It was dark when I drove home the other day. Not all that unusual, but I could swear that it was still light at that same time just a few days prior to that. And a week or two before that, the sun still blazed as I drove home. The sky was not fringed in purple and rose-gold; rather, the coming night only slowly leached it of color, turning the pale blue into pearl grey and white. Now the sky was a study in blue and black, with just the barest hint of scarlet at the very edge of the west.
It is amazing to me how much I measure the turning of the year by the stream of light. The year, or course, begins to die at the height of summer. Leave it to me to find the nugget of doom even amid the hazy, lazy, hot and humid ease of summer.
As a kid, summer was endless. It stretched before us like a river, wide and deep, glinting in sunlight, pockets of green shade and never-silent, a burbling chatter that fills up all the empty space. We wheeled and floated through time, all sticky with sweat and watermelon juice and neighborhood grit. It was glorious and forever. Friendships grew thick and fast as weeds, a promise of permanence to outlast the heat of summer, to withstand the coming of crisp air and shortened days.

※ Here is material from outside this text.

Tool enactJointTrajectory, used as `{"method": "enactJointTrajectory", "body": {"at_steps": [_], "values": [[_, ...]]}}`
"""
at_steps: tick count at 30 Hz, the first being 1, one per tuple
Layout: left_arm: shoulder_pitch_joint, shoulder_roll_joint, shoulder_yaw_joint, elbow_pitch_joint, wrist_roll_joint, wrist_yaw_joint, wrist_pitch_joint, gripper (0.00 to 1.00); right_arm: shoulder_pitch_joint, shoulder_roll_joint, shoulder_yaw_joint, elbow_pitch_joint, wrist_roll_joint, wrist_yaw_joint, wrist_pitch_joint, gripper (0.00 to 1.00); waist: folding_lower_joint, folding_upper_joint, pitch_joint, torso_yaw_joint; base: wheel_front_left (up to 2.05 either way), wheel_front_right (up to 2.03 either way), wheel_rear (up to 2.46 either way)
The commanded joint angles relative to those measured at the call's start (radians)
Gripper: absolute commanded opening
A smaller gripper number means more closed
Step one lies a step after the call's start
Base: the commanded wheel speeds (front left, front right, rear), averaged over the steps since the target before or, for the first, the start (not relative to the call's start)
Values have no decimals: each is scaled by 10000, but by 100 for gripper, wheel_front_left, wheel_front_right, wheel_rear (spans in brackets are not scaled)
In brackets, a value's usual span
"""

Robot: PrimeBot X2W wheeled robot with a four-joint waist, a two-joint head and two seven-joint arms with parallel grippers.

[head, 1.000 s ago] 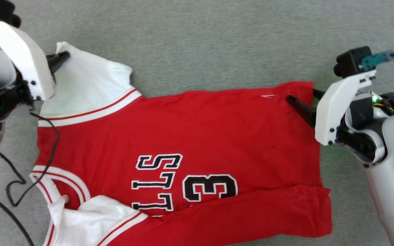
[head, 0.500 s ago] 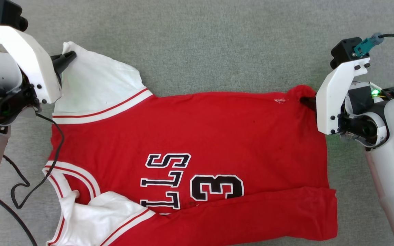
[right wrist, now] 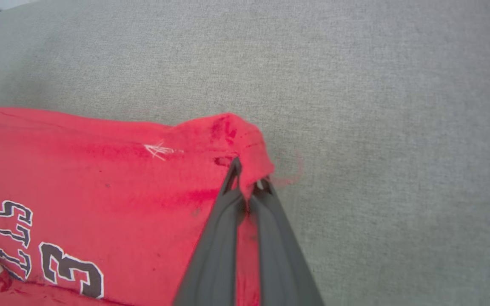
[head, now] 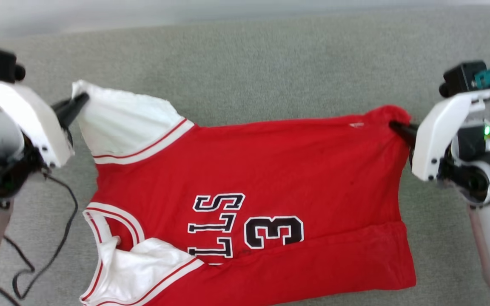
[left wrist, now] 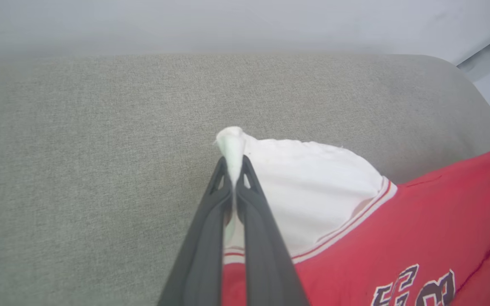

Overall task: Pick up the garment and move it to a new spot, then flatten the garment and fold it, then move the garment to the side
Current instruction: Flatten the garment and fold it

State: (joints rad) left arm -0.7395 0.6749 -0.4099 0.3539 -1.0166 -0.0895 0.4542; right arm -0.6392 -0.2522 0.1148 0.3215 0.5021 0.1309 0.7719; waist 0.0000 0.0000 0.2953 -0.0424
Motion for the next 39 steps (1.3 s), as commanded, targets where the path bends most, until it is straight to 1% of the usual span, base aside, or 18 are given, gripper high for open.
{"method": "enactJointTrajectory", "body": {"at_steps": [1, 6, 13, 16, 18, 24, 25, 26, 28, 29, 30, 31, 32, 34, 37, 39], "values": [[470, 65, 90, -163, -73, 97, -178, 0, 385, -84, -89, -112, 15, -4, -171, 0, 0, 0, -370, 89, 0, 0, 0], [2285, 222, 333, -1003, -348, 488, -797, 0, 1659, -134, -258, -404, 88, -4, -652, 0, 0, 0, -1042, 223, 0, 0, 0], [4980, 97, 512, -2113, -903, 1162, -1409, 0, 3284, -143, -380, -405, 416, -4, -1257, 0, 0, 0, -1593, 424, 0, 0, 0], [5992, -87, 392, -2437, -1041, 1323, -1595, 0, 3947, -101, -455, -310, 532, -4, -1553, 0, 0, 0, -1807, 508, 0, 0, 0], [6576, -327, 319, -2548, -1238, 1450, -1702, 0, 4338, -50, -481, -215, 590, -4, -1751, 0, 0, 0, -1876, 529, 0, 0, 0], [7862, -809, 248, -2354, -1601, 1727, -2084, 0, 5136, 58, -428, 24, 750, -4, -2301, 0, 0, 0, -2014, 431, 0, 0, 0], [8013, -851, 273, -2312, -1648, 1736, -2147, 0, 5230, 39, -389, 60, 740, -4, -2409, 4, 0, 0, -2029, 416, 0, 0, 0], [8144, -858, 288, -2254, -1676, 1746, -2191, 0, 5307, 27, -359, 118, 736, -4, -2512, 25, 0, 0, -2048, 401, 0, 0, 0], [8304, -954, 207, -2223, -1746, 1645, -2186, 0, 5472, 49, -323, 237, 726, -5, -2736, 100, 0, 0, -2081, 394, 0, 0, 0], [8334, -977, 129, -2209, -1644, 1608, -2216, 0, 5525, 75, -311, 267, 720, -5, -2896, 100, 0, 0, -2094, 397, 0, 0, 0], [8315, -1040, 99, -2176, -1591, 1571, -2316, 24, 5608, 113, -281, 304, 725, -5, -3028, 100, 0, 0, -2103, 403, 0, 0, 0], [8273, -1115, 43, -2142, -1550, 1500, -2388, 79, 5679, 130, -297, 298, 684, -5, -3254, 100, 0, 0, -2111, 413, 0, 0, 0], [8208, -1166, 19, -2109, -1463, 1456, -2508, 100, 5723, 182, -345, 268, 680, -4, -3485, 100, 0, 0, -2122, 423, 0, 0, 0], [8055, -1259, 35, -2089, -1265, 1367, -2859, 100, 5842, 230, -325, 112, 609, -4, -3904, 100, 0, 0, -2157, 428, 0, 0, 0], [7919, -1289, 93, -2254, -770, 1346, -3554, 100, 6014, 303, -491, -316, 566, -4, -4418, 100, 0, 0, -2240, 398, 0, 0, 0], [7811, -1243, 181, -2510, -321, 1457, -4112, 100, 6129, 301, -639, -690, 524, -4, -4540, 100, 0, 0, -2295, 378, 0, 0, 0]]}}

Summer was long days of heat that built slowly and inexorably, until it felt as if your lungs would spontaneously combust. Summer was fireworks and fireflies, a cacophony of light and sound. It was crickets and grasshoppers and tar that stuck to your shoes, gooey strands of black that formed a tenuous bridge between the road and the soles of your shoes. It was the gathering heaviness of ozone just before a thunderstorm, when the air is alive with static and wind and the heavens open with a whoosh and a rush of rain, when the temperature drops in an instant, from stifling to a delicious coolness.
And we were invincible then, in those eternal days of summer: invincible, untouchable, immortal. We were lords of summer, lords of earth and air, of backyards and hidden creeks and fields of weeds and cracked concrete. Time was measured in light and sound in those days: Out of the house when the sky was still pale and liquid blue, and the dew bent the grass and caught the sun in rainbow crystals, returning only when we heard the clarion call of a mom or a sibling calling us in for dinner. And as soon as we had inhaled that meal--- of meat and potatoes, certainly, and salad was iceberg lettuce with tomatoes and cucumbers and home-made Thousand Island dressing--- red-fringed pink stuff made from ketchup and Miracle Whip--- never mayo, thank you very much--- after dinner was Kick the Can or Hounds and Hares or Elimination Frisbee, some game that brought the entire cadre of neighborhood kids together in a burst of competition and speed, and we would run and hide and throw and sweat and yell until it was too dark to see, until the crickets and mosquitoes and frogs and kids created a symphony of noise, and someone-- some mom, some dad, someone left behind the glory of summer, would call us in that one final time. And we came, reluctant, dragging, tired and spent, begging for just a few more minutes, a little bit longer, a little more time, pleasepleaseplease, just five minutes more, pleeeeease! We never did get a reprieve. We never got that extra five minutes. But we never stopped asking either. Every night was the first night, the first time, and possibilities were endless and hope tangible.
And so, even in that summery land of forever, days end, night comes. Like a thief, darkness steals the light in unnoticeable snatches, and a curtain of silvery moonlight fills the sky where once the sun king reigned. We drive home in darkness. In the morning, dew laden fields become mist-shrouded, God’s breath lightly blanketing the dry gold reeds that turn slowly to russet and then dull brown. And suddenly, where once we leapt from sleep-tangled sheets to escape into the summer sun, we hunker down under blankets to steal five more minutes of sleep, of warmth, before school, before work, before growing up.
When did summer become finite? When did night linger in my window just long enough for me to wake in darkness? When did driving with headlights ablaze take precedence over running madly and with stealth, under cover of darkness, to free my captive teammates from their prison in some neighborhood garage? What day, what time, what moment? I remember that hope of five minutes more, that mental stretch to claim eternity, that I-almost-have-it, I-can-almost-touch-it thing. I remember it lasting forever, but I cannot pinpoint when it was gone, and I wait impatiently for December 22, for when the light begins to linger a little longer, arrive a little sooner every day.
In the meantime, I pull the blankets over my head while my windows frame a purple sky, claiming my five minutes more before turning on a light.